Bende onun gibi ona döndüm.

"Efendim?" dedim

"Neyin var Zehra? Seni böyle görmek beni kahrediyor, sıkıntın mı var?" sen böyle sorunca sıkıntım hafifledi hatta yaşadığım tüm şeyler silindi bile, yanlızca kızımın acısı var.

"Hangi kulun sıkıntısı yok ki Yusuf." dedim. O ise gözlerimin derinliklerine bakıyordu.

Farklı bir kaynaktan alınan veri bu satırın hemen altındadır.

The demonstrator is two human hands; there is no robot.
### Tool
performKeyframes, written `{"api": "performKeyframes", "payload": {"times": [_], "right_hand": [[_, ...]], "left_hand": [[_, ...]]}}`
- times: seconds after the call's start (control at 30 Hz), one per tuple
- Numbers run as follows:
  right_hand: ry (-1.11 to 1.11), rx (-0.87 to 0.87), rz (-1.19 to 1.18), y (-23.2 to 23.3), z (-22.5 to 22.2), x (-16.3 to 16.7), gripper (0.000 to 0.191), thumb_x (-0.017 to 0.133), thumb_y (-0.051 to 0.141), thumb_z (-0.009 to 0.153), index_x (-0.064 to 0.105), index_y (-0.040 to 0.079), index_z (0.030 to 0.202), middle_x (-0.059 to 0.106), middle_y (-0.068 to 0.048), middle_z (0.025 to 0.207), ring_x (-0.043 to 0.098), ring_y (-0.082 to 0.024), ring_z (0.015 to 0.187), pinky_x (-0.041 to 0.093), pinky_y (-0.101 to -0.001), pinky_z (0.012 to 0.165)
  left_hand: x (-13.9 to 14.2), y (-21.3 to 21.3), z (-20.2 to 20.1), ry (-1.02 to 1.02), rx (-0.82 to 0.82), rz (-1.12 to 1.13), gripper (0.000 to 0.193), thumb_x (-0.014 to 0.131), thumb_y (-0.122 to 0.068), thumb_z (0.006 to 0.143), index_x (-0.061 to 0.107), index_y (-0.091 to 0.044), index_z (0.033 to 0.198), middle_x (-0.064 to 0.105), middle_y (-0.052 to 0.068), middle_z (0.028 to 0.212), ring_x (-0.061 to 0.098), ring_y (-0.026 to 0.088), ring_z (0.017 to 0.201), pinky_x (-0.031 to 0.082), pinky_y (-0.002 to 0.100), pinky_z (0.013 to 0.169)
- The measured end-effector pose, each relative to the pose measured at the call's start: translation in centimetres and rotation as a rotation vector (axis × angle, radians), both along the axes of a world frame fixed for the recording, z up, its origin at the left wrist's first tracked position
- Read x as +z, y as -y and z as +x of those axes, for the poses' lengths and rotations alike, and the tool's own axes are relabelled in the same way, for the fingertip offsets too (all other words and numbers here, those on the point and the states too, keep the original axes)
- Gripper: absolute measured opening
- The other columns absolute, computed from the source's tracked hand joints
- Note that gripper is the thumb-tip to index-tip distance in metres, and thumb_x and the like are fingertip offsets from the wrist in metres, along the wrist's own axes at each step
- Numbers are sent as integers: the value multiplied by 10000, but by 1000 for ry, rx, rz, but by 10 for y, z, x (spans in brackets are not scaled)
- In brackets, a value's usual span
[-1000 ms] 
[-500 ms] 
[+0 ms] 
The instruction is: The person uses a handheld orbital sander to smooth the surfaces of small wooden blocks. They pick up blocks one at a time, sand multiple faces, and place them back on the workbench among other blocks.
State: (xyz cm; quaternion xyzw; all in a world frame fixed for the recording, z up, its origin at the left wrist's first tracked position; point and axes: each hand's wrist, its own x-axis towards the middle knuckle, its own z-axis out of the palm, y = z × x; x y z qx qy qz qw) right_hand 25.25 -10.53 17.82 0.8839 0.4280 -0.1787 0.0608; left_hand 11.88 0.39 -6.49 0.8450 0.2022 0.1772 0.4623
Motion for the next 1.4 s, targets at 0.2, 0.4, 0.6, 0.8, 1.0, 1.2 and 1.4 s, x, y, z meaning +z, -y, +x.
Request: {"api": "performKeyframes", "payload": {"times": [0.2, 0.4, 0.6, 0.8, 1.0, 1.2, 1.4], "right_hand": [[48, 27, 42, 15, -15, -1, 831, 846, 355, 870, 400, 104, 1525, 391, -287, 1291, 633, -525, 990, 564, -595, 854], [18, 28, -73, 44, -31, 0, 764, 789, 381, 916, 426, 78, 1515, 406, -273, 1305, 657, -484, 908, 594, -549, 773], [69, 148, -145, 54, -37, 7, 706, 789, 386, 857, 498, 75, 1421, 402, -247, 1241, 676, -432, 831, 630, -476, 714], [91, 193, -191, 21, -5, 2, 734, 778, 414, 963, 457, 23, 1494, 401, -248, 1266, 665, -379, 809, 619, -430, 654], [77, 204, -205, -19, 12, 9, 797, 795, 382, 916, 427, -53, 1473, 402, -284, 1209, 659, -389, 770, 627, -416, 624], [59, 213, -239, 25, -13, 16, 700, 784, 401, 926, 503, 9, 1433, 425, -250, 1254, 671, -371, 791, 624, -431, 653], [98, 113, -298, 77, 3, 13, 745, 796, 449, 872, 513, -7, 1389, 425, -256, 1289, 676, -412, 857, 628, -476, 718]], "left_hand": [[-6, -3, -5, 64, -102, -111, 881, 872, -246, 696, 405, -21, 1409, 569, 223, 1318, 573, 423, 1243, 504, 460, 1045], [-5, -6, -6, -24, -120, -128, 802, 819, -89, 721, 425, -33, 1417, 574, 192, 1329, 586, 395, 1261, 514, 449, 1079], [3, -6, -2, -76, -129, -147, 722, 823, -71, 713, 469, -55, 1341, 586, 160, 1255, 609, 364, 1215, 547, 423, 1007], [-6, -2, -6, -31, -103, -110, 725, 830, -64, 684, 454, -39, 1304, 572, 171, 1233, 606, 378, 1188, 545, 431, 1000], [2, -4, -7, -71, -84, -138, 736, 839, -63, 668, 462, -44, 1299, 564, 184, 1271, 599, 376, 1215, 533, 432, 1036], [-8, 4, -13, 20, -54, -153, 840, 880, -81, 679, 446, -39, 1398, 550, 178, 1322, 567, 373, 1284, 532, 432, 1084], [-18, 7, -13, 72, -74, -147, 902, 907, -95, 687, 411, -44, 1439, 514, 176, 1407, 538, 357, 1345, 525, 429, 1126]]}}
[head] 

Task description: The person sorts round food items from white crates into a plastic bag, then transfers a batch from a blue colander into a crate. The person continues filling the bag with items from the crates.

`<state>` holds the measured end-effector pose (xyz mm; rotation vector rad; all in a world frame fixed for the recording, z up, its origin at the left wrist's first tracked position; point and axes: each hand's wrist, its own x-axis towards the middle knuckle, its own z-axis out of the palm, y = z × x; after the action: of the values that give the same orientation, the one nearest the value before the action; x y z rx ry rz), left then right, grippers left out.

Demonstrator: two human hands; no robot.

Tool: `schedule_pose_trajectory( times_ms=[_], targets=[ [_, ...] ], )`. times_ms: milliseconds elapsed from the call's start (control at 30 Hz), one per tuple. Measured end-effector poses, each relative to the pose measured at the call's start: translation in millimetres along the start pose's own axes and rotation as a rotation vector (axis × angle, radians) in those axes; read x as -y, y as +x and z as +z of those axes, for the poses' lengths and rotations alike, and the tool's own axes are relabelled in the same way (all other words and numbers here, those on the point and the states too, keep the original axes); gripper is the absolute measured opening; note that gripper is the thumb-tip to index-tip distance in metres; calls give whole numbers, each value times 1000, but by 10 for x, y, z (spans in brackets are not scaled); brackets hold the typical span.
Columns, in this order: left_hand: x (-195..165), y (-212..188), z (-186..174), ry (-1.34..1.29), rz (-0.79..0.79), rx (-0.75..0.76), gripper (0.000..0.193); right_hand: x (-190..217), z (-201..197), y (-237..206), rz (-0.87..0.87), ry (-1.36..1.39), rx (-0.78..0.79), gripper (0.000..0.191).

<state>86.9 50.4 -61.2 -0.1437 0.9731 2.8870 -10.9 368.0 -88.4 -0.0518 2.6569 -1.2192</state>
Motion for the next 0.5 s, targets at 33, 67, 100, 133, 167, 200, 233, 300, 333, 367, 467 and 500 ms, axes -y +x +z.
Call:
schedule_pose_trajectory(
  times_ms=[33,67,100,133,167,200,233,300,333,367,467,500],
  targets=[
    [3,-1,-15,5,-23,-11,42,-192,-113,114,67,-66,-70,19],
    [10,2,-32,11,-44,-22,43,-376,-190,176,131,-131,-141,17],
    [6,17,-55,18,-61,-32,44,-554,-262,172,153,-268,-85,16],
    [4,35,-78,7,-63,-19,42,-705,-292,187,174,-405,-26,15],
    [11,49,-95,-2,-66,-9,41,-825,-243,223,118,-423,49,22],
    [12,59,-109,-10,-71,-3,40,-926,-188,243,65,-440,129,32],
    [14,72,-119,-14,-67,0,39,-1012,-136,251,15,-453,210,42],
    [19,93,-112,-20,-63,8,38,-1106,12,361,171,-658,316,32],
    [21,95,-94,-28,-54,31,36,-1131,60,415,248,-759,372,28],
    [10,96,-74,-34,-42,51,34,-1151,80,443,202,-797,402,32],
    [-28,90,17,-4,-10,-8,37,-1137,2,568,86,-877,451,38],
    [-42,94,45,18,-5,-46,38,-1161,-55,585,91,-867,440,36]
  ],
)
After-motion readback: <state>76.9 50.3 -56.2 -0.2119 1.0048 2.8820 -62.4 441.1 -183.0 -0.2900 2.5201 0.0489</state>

"Allah sevdiği kuluna sıkıntı, dert verir. Bunun için isyan etmiyorsun ya?" demişti

"Hayır, isyan etmiyorum Allah beni affetsin ki bu sorunun cevabı önceden evetti, ama sonunda anladım sabrederek mukafata erildiğini.. Hem baksana ben şuan bir mukafat yaşıyorum ama neyin karşılığı bilmiyorum. Belkide benim değilde senin sabrının karşılığını beraber yaşıyoruzdur." elimi tutan o sıcak el daha iyi kavradı elimi. Bi garip oluyorum böyle elimi tutması yanımda olması çok garip geliyor. Sanki Yusuf benim için hep imkansız olarak kalacaktı. Ondandır ki şuan yaşadığım olay garip geliyor bana.
Durdu bir müddet öylece bana bakıyordu yüzünden tebessüm ile, karşılık vermem gerekiyordu ona çünkü Yusuf gülen bir yüzden daha fazlasını hak ediyordu. Bende ona tebessüm ettim. Yüzündeki gülümse daha bir yayıldı.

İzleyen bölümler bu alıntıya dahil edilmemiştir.